What needs to be done: When the string "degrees" occurs in a line of the listing below, return that line.

::: Supplied data :::

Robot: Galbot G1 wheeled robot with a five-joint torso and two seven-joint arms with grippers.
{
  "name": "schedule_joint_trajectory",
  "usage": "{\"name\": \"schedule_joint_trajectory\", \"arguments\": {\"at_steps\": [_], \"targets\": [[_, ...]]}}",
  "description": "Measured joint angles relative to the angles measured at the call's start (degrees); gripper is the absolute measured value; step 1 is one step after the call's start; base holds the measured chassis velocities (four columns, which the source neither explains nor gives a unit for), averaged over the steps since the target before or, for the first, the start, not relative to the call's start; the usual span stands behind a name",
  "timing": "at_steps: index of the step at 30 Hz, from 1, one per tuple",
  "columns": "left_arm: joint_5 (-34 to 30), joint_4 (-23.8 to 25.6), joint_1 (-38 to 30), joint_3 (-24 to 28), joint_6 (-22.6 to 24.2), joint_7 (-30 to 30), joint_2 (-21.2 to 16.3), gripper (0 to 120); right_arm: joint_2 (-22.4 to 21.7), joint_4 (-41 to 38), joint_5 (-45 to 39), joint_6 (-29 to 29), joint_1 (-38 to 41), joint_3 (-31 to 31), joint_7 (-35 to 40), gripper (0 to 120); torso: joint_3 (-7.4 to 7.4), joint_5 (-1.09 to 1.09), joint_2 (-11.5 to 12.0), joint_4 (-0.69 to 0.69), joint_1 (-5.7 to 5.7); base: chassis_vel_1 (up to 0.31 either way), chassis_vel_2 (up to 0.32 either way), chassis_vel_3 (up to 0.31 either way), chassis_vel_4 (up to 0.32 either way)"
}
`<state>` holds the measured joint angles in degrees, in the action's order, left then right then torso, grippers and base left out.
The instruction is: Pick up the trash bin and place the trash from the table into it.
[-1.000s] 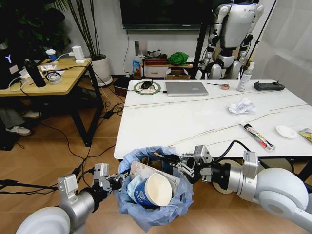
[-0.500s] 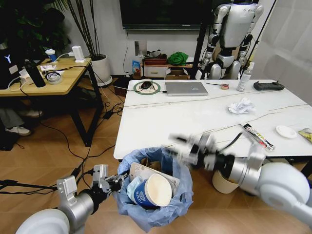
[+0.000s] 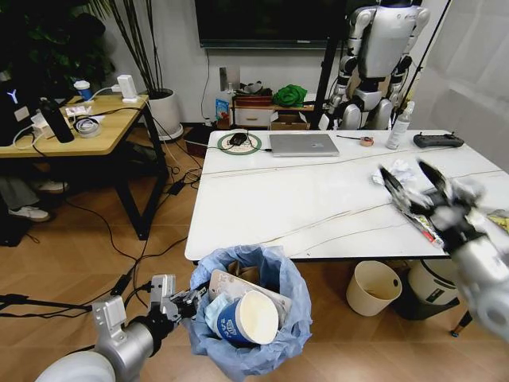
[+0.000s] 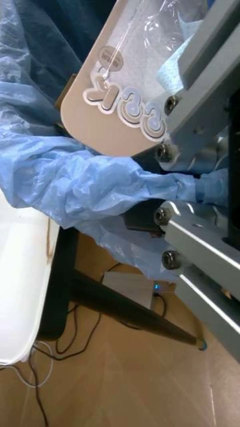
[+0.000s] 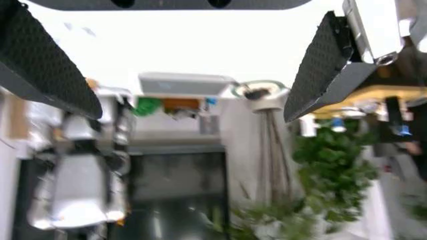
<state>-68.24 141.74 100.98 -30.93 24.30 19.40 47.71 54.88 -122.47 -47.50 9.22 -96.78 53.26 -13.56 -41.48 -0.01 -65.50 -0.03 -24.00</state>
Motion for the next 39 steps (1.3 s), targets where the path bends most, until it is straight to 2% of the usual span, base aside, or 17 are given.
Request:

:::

Task solution:
  "description": "Measured joint angles relative to the angles measured at the call's start (degrees); gripper is the absolute measured value; step 1 is one step after the call's start; base holds the measured chassis velocities (four columns, which the source neither explains nor gives a unit for), averaged over the steps since the target before or, for the first, the start, not relative to the call's start; the usual span stands behind a name",
`<state>` holds the measured joint angles in degrees, in the action's order, left then right then torso, grippers and base left out.

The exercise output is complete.